Emissions of total hydrocarbons, carbon monoxide, nitrogen oxides, and combined hydrocarbons and nitrogen oxides from small utility engines were used to judge the effect of ethanol addition (zero to 50%vol) to a hydrocarbon fuel with factory air-fuel ratio carburetor settings. In this study, emissions from two 4-stroke 9.3 kW (12.5 hp) side-valve engines and one 4-stroke 9.3 kW (12.5 hp) overhead valve engine were assessed to support conclusions. Emissions differences due to the differing valve orientations were addressed as a secondary objective.
A series of RBOB plus ethanol (EtOH) fuel blends were used in this parametric study. RBOB is the base fuel in which oxygenates are blended to produce reformulated gasoline (RFG) for use in Clean Air Act Amendments-designated Ozone Non-attainment Areas. RBOB+EtOH fuel blend (an oxygenated fuel) emissions were compared to RBOB (a nonoxygenated fuel) emissions to assess the effect of ethanol addition on emissions. The RBOB+10% EtOH fuel blend is similar to one of the fuel blends currently used in Ozone Non-attainment Areas (a slightly higher oxygen content) while the higher ethanol fuel blends in this study provide insight into the behavior of air emissions as the ethanol concentration is increased beyond current levels of oxygenate addition mandates. The fuel blends ranged from RBOB+0% EtOH to RBOB+50% EtOH.
The emissions were measured by a 5-gas analyzer which measures total hydrocarbons, carbon monoxide, nitrogen oxides, oxygen, and carbon dioxide. EPA small engine test procedures were followed. The fuel flow method option was chosen as is the practice of small engine manufactures. A method to deduce the air-fuel ratio from the fuel characteristics (carbon fraction and hydrogen fraction) and emissions was introduced by R. S. Spindt for conventional (nonoxygenated) fuels in 1965 [1]. This study uses a modified Spindt Method to accommodate highly oxygenated fuels developed in a related study for use with this engine and fuel set [2]. The Spindt method technique allows estimation of the actual (operating) air-fuel ratio from exhaust constituents. With the actual air-fuel ratio, the data may be assessed in terms of the equivalence ratio. By using the equivalence ratio, emissions from engines operating on varying oxygenate content fuels may be directly compared since the varying stoichiometric air-fuel ratios are stabilized.
The primary results indicate that increasing the concentration of ethanol in gasoline is effective in reducing regulated carbon monoxide emissions from small engines designed to operate on nonoxygenated fuels but ineffective in reducing regulated combined hydrocarbon and nitrogen oxide emissions. This result has implications on one small engine emissions reduction strategy - blending a specialized “lawn and garden” highly oxygenated fuel for delivery through alternative distribution outlets.

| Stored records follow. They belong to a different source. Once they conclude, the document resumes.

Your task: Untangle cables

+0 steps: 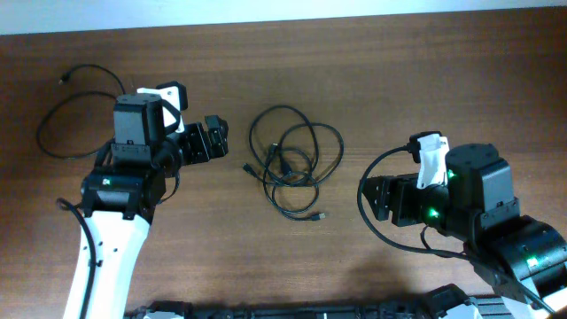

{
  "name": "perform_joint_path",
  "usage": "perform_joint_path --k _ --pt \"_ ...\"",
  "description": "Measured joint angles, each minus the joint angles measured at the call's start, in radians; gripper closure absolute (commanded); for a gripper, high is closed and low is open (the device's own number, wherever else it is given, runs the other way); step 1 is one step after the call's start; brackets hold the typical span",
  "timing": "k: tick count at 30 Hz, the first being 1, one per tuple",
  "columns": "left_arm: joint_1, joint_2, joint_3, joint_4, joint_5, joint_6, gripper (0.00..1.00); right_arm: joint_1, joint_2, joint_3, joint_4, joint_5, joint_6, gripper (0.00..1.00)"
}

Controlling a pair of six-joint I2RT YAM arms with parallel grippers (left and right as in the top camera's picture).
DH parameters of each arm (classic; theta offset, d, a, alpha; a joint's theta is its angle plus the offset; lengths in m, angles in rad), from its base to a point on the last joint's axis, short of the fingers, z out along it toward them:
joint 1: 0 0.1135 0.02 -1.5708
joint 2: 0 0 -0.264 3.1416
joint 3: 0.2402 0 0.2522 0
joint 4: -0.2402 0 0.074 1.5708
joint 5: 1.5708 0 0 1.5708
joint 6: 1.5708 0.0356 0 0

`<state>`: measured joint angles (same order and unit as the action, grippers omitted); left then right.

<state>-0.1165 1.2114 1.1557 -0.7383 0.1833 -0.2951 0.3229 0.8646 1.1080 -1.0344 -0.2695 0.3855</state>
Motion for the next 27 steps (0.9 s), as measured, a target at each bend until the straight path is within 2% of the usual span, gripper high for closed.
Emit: perform_joint_path --k 10,17,27 --pt "0.000 0.000 0.000 0.000 0.000 0.000 0.01 0.000 0.000 0.000 -0.002 0.004 0.006 0.23" --pt "-0.044 0.011 0.000 0.036 0.021 0.001 0.01 0.000 0.000 0.000 -0.002 0.074 0.103 0.23" --pt "-0.127 0.156 0.000 0.155 0.023 0.024 0.01 0.000 0.000 0.000 0.001 0.089 0.139 0.23"
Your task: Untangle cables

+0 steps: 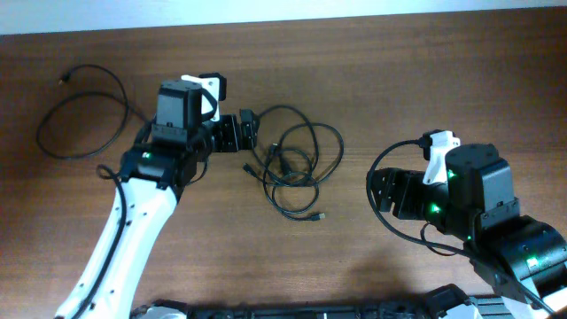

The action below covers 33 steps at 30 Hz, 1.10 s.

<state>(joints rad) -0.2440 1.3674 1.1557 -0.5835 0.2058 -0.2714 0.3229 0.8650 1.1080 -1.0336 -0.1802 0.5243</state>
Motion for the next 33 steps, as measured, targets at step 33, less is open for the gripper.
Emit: perform_joint_path --k 33 --pt "-0.127 0.452 0.000 0.135 -0.214 -0.270 0.16 0.000 0.122 0.000 -0.070 -0.046 0.003 0.23"
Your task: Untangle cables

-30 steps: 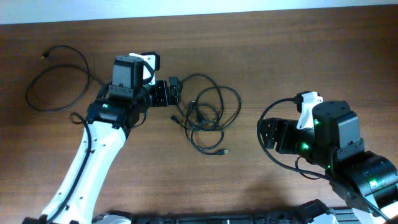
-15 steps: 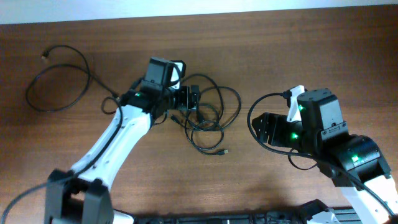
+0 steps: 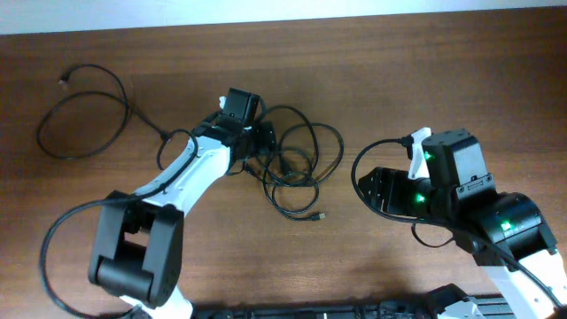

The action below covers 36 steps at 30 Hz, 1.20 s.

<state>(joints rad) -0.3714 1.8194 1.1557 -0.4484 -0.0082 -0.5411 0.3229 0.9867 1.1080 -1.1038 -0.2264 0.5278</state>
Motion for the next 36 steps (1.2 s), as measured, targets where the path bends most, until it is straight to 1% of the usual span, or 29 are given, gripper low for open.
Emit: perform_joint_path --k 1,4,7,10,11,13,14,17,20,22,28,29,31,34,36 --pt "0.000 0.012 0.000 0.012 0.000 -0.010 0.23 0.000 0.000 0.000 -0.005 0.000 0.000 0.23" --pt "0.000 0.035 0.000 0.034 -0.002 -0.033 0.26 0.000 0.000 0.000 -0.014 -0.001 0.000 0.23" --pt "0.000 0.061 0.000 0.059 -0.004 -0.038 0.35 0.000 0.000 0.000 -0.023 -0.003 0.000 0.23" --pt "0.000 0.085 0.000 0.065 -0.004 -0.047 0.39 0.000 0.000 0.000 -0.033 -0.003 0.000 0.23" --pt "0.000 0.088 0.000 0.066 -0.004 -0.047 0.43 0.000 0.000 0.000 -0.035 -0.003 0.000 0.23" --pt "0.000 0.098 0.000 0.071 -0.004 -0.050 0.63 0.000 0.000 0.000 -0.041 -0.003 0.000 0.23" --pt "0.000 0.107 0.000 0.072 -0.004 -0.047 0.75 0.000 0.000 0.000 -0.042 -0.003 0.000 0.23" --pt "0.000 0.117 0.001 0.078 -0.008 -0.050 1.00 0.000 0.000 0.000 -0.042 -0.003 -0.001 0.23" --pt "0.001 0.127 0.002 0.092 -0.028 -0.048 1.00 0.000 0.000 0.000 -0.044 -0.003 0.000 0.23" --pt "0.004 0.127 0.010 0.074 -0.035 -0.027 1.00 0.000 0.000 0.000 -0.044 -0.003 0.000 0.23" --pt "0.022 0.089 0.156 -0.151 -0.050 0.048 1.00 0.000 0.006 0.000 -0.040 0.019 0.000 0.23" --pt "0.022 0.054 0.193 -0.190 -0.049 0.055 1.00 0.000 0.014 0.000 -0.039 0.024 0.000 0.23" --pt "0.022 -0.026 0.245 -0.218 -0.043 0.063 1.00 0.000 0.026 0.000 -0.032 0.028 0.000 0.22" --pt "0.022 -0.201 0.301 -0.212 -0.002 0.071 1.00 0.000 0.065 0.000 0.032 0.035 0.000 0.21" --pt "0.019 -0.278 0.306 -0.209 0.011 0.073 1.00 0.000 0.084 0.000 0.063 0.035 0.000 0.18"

The secondary results indicate evidence that the overhead valve technology engine exhibits lower hydrocarbon and carbon monoxide emissions characteristics but has no discernible effect on nitrogen oxides and negligible effect on combined hydrocarbon and nitrogen oxides emissions. This result has implications on another small engine emissions reduction strategy - the shift from side-valve engines to overhead-valve engines in small engine applications.